• [EXERCISE DATA]
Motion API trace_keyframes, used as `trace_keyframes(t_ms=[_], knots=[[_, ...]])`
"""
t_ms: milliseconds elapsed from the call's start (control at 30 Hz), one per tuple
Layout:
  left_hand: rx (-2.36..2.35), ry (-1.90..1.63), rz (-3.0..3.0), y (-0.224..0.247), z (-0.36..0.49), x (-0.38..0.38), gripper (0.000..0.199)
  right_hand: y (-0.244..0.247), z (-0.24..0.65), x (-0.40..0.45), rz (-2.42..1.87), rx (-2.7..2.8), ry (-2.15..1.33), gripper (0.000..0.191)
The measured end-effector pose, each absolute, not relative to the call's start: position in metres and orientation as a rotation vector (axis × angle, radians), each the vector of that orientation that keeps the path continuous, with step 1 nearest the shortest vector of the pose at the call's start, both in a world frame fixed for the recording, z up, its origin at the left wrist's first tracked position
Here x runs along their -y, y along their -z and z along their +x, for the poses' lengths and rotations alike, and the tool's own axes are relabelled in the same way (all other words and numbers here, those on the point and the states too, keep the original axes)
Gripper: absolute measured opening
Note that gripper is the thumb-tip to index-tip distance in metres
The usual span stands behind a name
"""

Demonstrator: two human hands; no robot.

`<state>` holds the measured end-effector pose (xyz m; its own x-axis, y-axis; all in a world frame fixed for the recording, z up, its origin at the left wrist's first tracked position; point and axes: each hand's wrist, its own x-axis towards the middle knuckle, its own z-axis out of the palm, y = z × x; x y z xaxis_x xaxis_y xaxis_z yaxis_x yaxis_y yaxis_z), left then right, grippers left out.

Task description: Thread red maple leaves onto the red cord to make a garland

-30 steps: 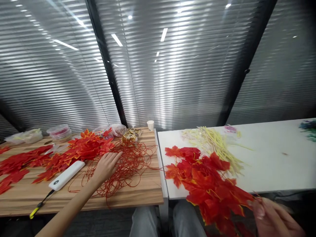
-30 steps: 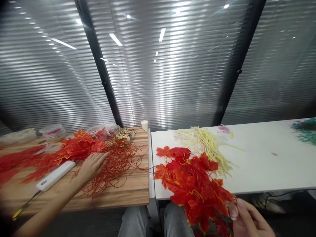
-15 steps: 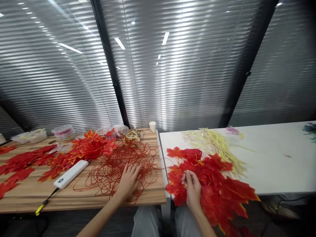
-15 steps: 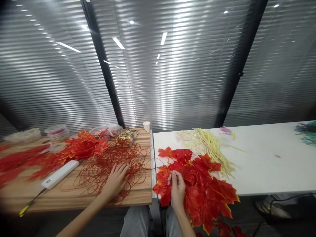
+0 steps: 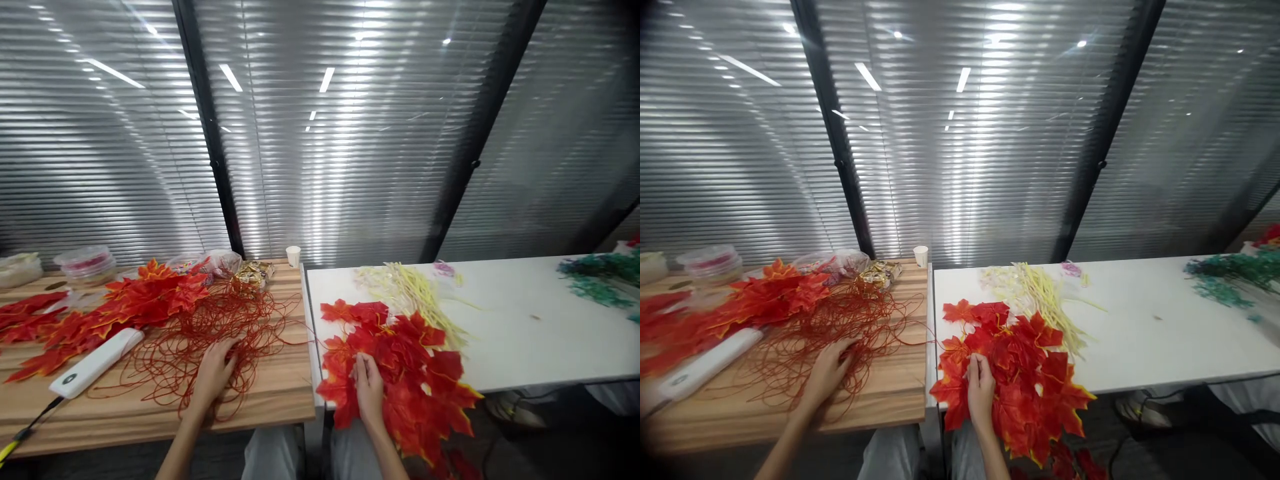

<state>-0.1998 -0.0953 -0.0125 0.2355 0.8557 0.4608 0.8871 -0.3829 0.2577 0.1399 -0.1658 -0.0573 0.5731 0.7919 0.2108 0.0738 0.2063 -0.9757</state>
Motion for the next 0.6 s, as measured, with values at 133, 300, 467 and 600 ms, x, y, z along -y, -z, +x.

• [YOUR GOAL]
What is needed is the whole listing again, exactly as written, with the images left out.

• [RESULT OF THIS TASK]
Motion API trace_keyframes, used as `trace_keyframes(t_ms=[_], knots=[[_, ...]])`
"""
t_ms: milliseconds elapsed from the call's start (control at 30 Hz), one per tuple
Layout:
  left_hand: rx (-2.36..2.35), ry (-1.90..1.63), rz (-3.0..3.0), y (-0.224..0.247), z (-0.36..0.49), x (-0.38..0.38), gripper (0.000..0.199)
  right_hand: y (-0.244..0.247), z (-0.24..0.65), x (-0.40..0.45), rz (-2.42..1.87), rx (-2.7..2.8), ry (-2.15..1.33), gripper (0.000..0.191)
The measured end-effector pose, each absolute, not relative to the call's start: position in metres and orientation as a rotation vector (axis × angle, radians), each the vector of that orientation that keeps the path continuous, with step 1 nearest the shortest vector of the pose at the call's start, both in a world frame fixed for the recording, z up, its origin at the left wrist's first tracked position
Here x runs along their -y, y along their -z and z along their +x, for the poses' lengths and rotations alike, and the tool's own axes are relabelled in the same way (all other words and numbers here, those on the point and the states too, keep the original axes)
Gripper: absolute measured opening
Note that gripper is the thumb-tip to index-tip distance in metres
The usual span stands behind a name
"""

Demonstrator: two human hands; no robot.

`<state>` holds the measured end-effector pose (xyz m; its own x-axis, y-axis; all in a world frame fixed for the recording, z up, its origin at the left wrist's first tracked position; point and axes: each hand's wrist, its own x-axis towards the middle knuckle, its own z-axis out of the palm, y = z × x; x y z xaxis_x xaxis_y xaxis_z yaxis_x yaxis_y yaxis_z), left then right, grippers left out.

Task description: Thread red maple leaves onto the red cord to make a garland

-30 steps: 
-30 steps: 
-15 steps: 
-15 steps: 
+0 steps: 

<state>-0.1998 -0.0953 -0.0125 0.2355 0.8557 0.4608 0.8871 -0.3829 0.2577 0.1399 -0.1658 -0.0573 0.5731 0.7919 0.2108 0.0738 0.2063 -0.9757</state>
Motion for the next 0.6 s, as measured, with values at 133, 300, 467 and 600 ms, x, y, z along -y, -z, +x.

For this exercise, nothing more remains to be done.